Dr. Afshan Ashai, a psychiatrist and Medical Director of Prince William County CSB in Virginia described PPD in detail. Approximately 20 per cent of her pregnant patients in the past one year, carried symptoms of depression before or after delivery. A high percentage of the mothers had postpartum blues and experienced mood swings and crying spells. However, the duration of these symptoms is short and are not as severe as postpartum depression.

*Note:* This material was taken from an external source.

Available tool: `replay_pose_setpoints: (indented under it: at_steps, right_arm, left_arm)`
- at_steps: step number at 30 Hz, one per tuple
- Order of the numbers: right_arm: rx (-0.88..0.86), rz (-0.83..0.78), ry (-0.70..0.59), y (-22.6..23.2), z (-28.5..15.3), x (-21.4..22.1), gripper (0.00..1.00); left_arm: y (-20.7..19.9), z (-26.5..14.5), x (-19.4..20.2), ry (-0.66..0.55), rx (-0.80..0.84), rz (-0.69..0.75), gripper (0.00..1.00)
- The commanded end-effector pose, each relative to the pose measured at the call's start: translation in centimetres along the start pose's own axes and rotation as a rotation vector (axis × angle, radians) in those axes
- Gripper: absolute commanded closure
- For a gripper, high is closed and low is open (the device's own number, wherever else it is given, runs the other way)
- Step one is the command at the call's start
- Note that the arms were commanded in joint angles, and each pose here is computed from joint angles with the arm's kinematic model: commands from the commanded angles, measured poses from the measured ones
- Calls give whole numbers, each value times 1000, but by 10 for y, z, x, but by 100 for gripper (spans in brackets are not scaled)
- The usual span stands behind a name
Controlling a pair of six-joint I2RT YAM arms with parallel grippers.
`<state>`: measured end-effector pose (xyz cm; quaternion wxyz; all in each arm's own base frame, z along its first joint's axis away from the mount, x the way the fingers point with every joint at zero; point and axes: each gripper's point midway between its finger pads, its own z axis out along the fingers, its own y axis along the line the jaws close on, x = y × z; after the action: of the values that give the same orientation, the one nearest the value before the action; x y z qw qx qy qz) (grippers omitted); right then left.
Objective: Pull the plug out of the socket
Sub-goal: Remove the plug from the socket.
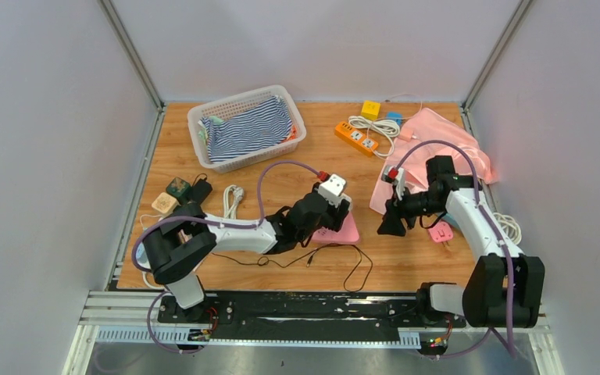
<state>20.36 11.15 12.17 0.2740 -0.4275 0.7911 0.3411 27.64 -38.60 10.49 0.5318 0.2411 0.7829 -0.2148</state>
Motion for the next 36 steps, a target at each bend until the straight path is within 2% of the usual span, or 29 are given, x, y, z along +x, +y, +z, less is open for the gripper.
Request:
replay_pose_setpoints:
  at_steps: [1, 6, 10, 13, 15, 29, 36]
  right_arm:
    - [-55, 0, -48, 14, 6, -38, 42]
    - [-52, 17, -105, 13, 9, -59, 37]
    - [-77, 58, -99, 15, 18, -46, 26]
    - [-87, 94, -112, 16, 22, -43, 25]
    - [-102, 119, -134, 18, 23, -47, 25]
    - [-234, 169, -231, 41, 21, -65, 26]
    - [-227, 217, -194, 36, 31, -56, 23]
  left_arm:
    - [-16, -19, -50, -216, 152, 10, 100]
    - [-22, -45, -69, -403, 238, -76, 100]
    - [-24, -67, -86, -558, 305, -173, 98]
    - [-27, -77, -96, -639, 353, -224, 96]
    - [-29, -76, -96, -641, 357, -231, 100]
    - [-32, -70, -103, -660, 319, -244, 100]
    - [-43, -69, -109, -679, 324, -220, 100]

“The risk factors which can lead to PPD are a history of depression during pregnancy, past history of depression or other mental illness, family history of PPD, history of abuse, history of substance use, marital and financial problems, lack of social support, inability to breastfeed the baby, inadequate nutrition and lack of sleep,” explained Dr Afshan. “However, the major risk associated with PPD in severe cases is that the mother might try to harm herself or the baby.”
A few instances of PPD:
One shocking case of PPD as discussed by the Journal of Pakistan Psychiatric Society (JPPS) was of a 27-year-old woman who killed two of her babies due to PPD. “According to recent studies, at least 15-35 per cent of women in developing countries experience PPD,” shared Dr Afshan. The rate of PPD in Pakistan remains unclear but a number of studies indicate an approximate rate of 25 per cent. “I have seen Pakistani patients suffering from PPD in USA but the percentage was very low.”
Denial of the condition:
Unfortunately, seeing a psychiatrist is a stigma not only in Pakistani but in the Western Countries too. The most common response Pakistani patients give for not seeking treatment early is, ‘I didn’t think I was crazy’ or ‘what will my family and friends say when they find out I’m seeing a psychiatrist’.
“Women should be well aware of the complications if they choose not to seek treatment,” explained Dr Afshan. “PPD can lead to problems in a mother’s ability to take care of herself, her newborn and her other children. It can also lead to problems in mother-child bonding and untreated PPD can last up to one year or longer.”
Sometimes even if treated late, PPD can increase a woman’s risk of future episodes of major depression. Children of mothers who have untreated PPD are more likely to have behavioural problems and delays in language development.
Symptoms of PPD:
The symptoms include low mood, fatigue, irritability, anxiety, feeling unable to cope, lack of interest in activities, low energy, difficulty sleeping, changes in appetite and weight, thoughts of suicide and thoughts of harming the baby. In severe cases PPD also leads to paranoia and psychosis.
Seeking the right treatment:
According to JPPS, the culture in Pakistan makes women see faith healers and religious healers and in the end a local practitioner but seeing a psychiatrist is still a taboo in our society. “It is very important for a woman to be screened for depression during her pregnancy and weeks that follow her delivery,” said Dr Afshan. “In the USA, early formal screening by use of the Edinburgh postnatal depression scale is recommended; this can predict the risk of developing depression when administered 2-3 days postpartum depression.”
However, the most important thing is to educate mothers and family members about this illness and symptoms. The rate of recovery of PPD is high with proper treatment which could be counselling and use of psychotropic medications.
Pakistani social factor is the paragon as compared to any society and some studies have revealed that the incidence of PPD is lower in non-western countries. This is because of increased support that mothers in countries like Pakistan receive by their family members after their birth.
Dr. Afshan further shared, “Some physicians believe that administration of progesterone to the mother at birth can help prevent psychosis in females who have struggled with severe depression in previous pregnancies.”
Also, the use of oestrogen especially during delivery has been reported by physicians to help prevent the recurrence of depression. Use of vitamins has also been found to be beneficial.
However, there are other factors that contribute to an increase in stress in a country like ours - for example, giving birth to a female child and pressure from the family to breast feed the baby develops a sense of guilt in women who are unable to do so.